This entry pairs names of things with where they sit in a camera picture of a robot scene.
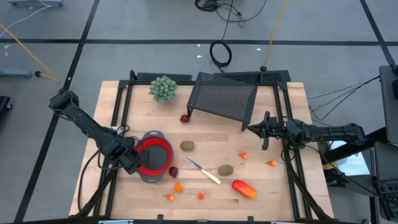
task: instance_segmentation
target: wooden tabletop
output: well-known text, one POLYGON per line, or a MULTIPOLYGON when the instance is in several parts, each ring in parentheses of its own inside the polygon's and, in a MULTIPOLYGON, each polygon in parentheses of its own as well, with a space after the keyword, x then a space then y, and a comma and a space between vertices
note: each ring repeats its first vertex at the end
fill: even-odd
MULTIPOLYGON (((102 126, 109 126, 116 99, 118 82, 103 82, 94 119, 102 126)), ((269 148, 261 150, 262 140, 246 130, 241 132, 242 123, 232 119, 194 110, 189 123, 182 124, 179 118, 187 113, 187 101, 193 86, 179 86, 175 101, 171 104, 156 103, 149 95, 148 85, 134 85, 127 124, 131 130, 126 136, 141 138, 147 131, 158 130, 174 148, 172 166, 179 168, 176 179, 165 174, 156 184, 144 183, 137 173, 129 175, 125 170, 118 173, 111 218, 156 219, 163 214, 166 220, 247 220, 253 216, 256 221, 293 221, 292 203, 285 164, 280 158, 281 140, 270 139, 269 148), (180 149, 182 141, 193 141, 195 149, 184 152, 180 149), (243 160, 239 153, 246 152, 248 159, 243 160), (207 176, 185 161, 189 157, 205 170, 217 176, 221 185, 215 184, 207 176), (266 162, 277 160, 271 167, 266 162), (222 177, 218 167, 229 164, 234 173, 222 177), (240 179, 257 191, 255 199, 249 199, 233 190, 231 183, 240 179), (184 187, 182 193, 174 191, 174 184, 184 187), (197 199, 199 192, 205 194, 203 200, 197 199), (175 200, 169 202, 163 195, 173 194, 175 200)), ((303 83, 288 83, 290 104, 295 119, 311 124, 307 98, 303 83)), ((283 94, 281 102, 285 112, 283 94)), ((121 120, 124 97, 118 121, 121 120)), ((253 109, 251 124, 262 121, 264 113, 271 112, 277 116, 272 87, 259 86, 256 103, 253 109)), ((92 139, 88 140, 81 168, 96 152, 92 139)), ((333 216, 328 189, 323 175, 322 164, 317 152, 309 147, 301 149, 303 169, 307 189, 319 206, 333 216)), ((96 162, 91 162, 83 179, 82 203, 86 203, 98 186, 101 170, 96 162)), ((298 204, 300 214, 304 217, 302 198, 299 190, 298 204)), ((101 214, 108 191, 106 190, 101 206, 101 214)), ((77 213, 77 186, 70 214, 77 213)))

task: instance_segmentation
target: yellow knife handle
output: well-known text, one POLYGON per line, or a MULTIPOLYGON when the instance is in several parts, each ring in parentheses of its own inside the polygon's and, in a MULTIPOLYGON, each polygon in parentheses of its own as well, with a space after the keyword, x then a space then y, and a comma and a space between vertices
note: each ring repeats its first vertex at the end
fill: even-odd
POLYGON ((209 172, 207 172, 205 170, 201 170, 201 172, 204 173, 206 176, 208 176, 211 180, 216 182, 216 184, 218 184, 218 185, 221 184, 221 181, 217 177, 213 176, 213 174, 211 174, 211 173, 209 173, 209 172))

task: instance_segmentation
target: metal stand
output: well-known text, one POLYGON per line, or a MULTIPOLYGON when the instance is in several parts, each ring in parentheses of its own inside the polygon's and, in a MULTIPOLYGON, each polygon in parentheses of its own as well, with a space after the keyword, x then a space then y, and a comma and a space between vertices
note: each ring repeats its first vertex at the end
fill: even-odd
POLYGON ((0 68, 0 77, 30 78, 32 77, 32 72, 28 69, 0 68))
MULTIPOLYGON (((39 0, 7 0, 8 3, 11 3, 13 6, 17 6, 19 4, 42 4, 39 0)), ((58 4, 60 7, 63 6, 63 0, 42 0, 44 4, 58 4)))

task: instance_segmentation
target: yellow cable
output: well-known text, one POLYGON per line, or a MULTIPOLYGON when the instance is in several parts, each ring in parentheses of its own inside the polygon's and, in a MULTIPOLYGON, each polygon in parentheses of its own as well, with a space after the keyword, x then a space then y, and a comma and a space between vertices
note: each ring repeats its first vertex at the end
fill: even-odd
POLYGON ((272 45, 272 41, 274 40, 274 35, 275 35, 275 33, 276 33, 276 30, 278 29, 279 23, 280 23, 280 21, 282 20, 282 17, 284 16, 284 12, 285 12, 286 5, 287 5, 287 0, 285 0, 284 6, 283 6, 282 10, 281 10, 280 13, 279 13, 279 18, 278 18, 278 20, 276 21, 274 31, 272 32, 271 40, 269 41, 269 45, 268 45, 267 57, 266 57, 266 61, 264 62, 264 66, 267 65, 268 58, 269 58, 269 56, 271 55, 271 45, 272 45))
POLYGON ((59 79, 56 79, 56 78, 54 78, 54 77, 51 77, 50 75, 44 75, 43 73, 40 73, 40 76, 43 76, 43 77, 45 77, 45 78, 49 78, 49 79, 54 80, 54 81, 56 81, 56 82, 59 82, 59 81, 60 81, 59 79))
POLYGON ((60 81, 60 78, 58 77, 58 76, 56 76, 56 74, 54 74, 47 66, 45 66, 39 59, 37 59, 26 47, 25 47, 25 45, 24 44, 22 44, 19 40, 18 40, 18 38, 16 37, 16 36, 14 36, 14 34, 12 34, 11 32, 9 32, 8 30, 7 30, 7 28, 5 28, 4 26, 3 26, 3 24, 2 23, 0 23, 0 27, 2 28, 2 29, 4 29, 12 38, 14 38, 14 40, 34 59, 34 60, 36 60, 36 62, 37 63, 39 63, 39 64, 41 64, 41 66, 43 66, 51 75, 53 75, 53 76, 55 76, 56 78, 56 80, 55 81, 57 81, 57 82, 59 82, 60 81))

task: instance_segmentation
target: kitchen knife
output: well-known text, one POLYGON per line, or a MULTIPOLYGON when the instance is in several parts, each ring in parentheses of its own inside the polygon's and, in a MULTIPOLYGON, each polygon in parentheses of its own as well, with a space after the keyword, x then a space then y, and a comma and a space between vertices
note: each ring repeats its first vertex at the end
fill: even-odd
POLYGON ((220 185, 221 184, 221 181, 217 178, 217 177, 215 177, 215 176, 213 176, 213 174, 211 174, 211 173, 209 173, 209 172, 207 172, 207 171, 205 171, 201 166, 199 166, 196 162, 193 162, 191 159, 189 159, 189 158, 185 158, 185 160, 186 161, 188 161, 189 163, 191 163, 194 167, 196 167, 196 168, 198 168, 202 173, 204 173, 208 178, 210 178, 211 180, 213 180, 214 182, 216 182, 216 184, 218 184, 218 185, 220 185))

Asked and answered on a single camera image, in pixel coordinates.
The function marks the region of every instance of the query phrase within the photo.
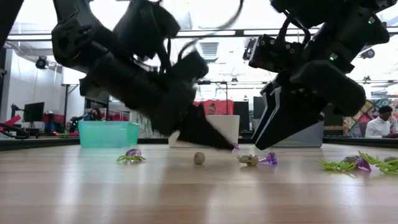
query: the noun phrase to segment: purple toy
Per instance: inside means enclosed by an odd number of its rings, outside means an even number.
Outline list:
[[[232,155],[236,155],[239,152],[240,148],[238,144],[234,144],[234,149],[232,150]]]
[[[369,163],[366,162],[363,158],[358,159],[355,168],[365,168],[365,169],[367,169],[369,171],[372,171],[371,166],[369,165]]]
[[[268,153],[268,156],[261,159],[259,161],[259,164],[264,164],[264,165],[269,165],[269,166],[276,166],[278,164],[278,161],[276,159],[276,155],[274,152]]]
[[[126,152],[126,156],[141,156],[141,151],[139,149],[130,149]]]

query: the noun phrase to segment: plastic container
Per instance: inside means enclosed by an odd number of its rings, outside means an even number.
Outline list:
[[[131,147],[137,144],[139,124],[128,121],[79,121],[84,148]]]

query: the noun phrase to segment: table surface
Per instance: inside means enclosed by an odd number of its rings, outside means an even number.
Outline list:
[[[360,149],[275,149],[277,167],[246,167],[212,149],[139,146],[144,164],[117,164],[124,149],[49,147],[0,152],[0,223],[397,223],[398,177],[324,171]],[[262,156],[241,146],[242,153]],[[205,164],[193,163],[195,152]]]

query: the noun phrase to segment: white shirt
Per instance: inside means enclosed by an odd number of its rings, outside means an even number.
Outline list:
[[[389,121],[377,117],[368,122],[366,125],[366,138],[382,138],[385,135],[390,134],[391,124]]]

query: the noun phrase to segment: green plastic spider
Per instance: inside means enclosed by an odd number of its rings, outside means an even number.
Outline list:
[[[327,170],[348,172],[355,169],[357,162],[327,162],[321,160],[319,164]]]
[[[373,157],[360,151],[358,152],[363,160],[370,165],[375,165],[381,172],[385,174],[398,175],[398,159],[384,162],[378,157]],[[354,170],[356,168],[357,162],[347,162],[346,159],[341,162],[327,162],[320,160],[319,164],[327,170],[347,172]]]
[[[368,155],[367,153],[359,152],[359,155],[371,165],[376,165],[379,170],[385,174],[394,174],[398,175],[398,160],[391,160],[388,162],[384,162],[380,160],[378,157],[373,157]]]
[[[119,156],[119,158],[117,159],[117,162],[120,161],[134,161],[134,162],[141,162],[141,161],[146,161],[147,159],[145,159],[142,156]]]

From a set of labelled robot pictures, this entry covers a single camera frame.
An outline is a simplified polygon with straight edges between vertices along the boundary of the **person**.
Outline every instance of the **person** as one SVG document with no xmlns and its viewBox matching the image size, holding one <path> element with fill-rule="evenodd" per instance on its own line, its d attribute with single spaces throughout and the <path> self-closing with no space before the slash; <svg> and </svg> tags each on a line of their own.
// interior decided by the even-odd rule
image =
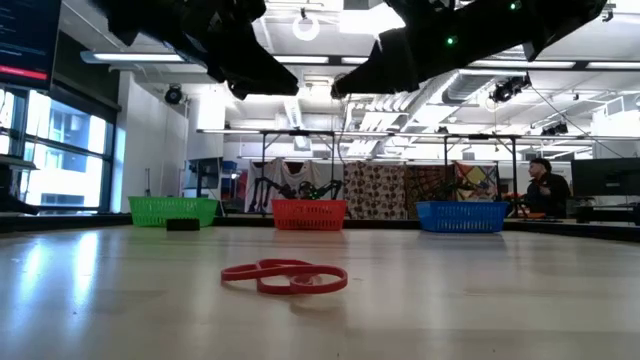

# # # # #

__WHAT TO PRODUCE__
Starting at the line that contains "Outline every instance", extract each line through the last line of the material exactly as written, and include no pictures.

__RESPONSE FOR THIS EXERCISE__
Outline every instance of the **person** as one SVG document with no xmlns and its viewBox matching the image size, holding one <path> element with fill-rule="evenodd" per instance on its own line, its d attribute with single spaces throughout and the <path> self-closing with no space before the slash; <svg> and </svg> tags each on a line of their own.
// interior decided by the even-odd rule
image =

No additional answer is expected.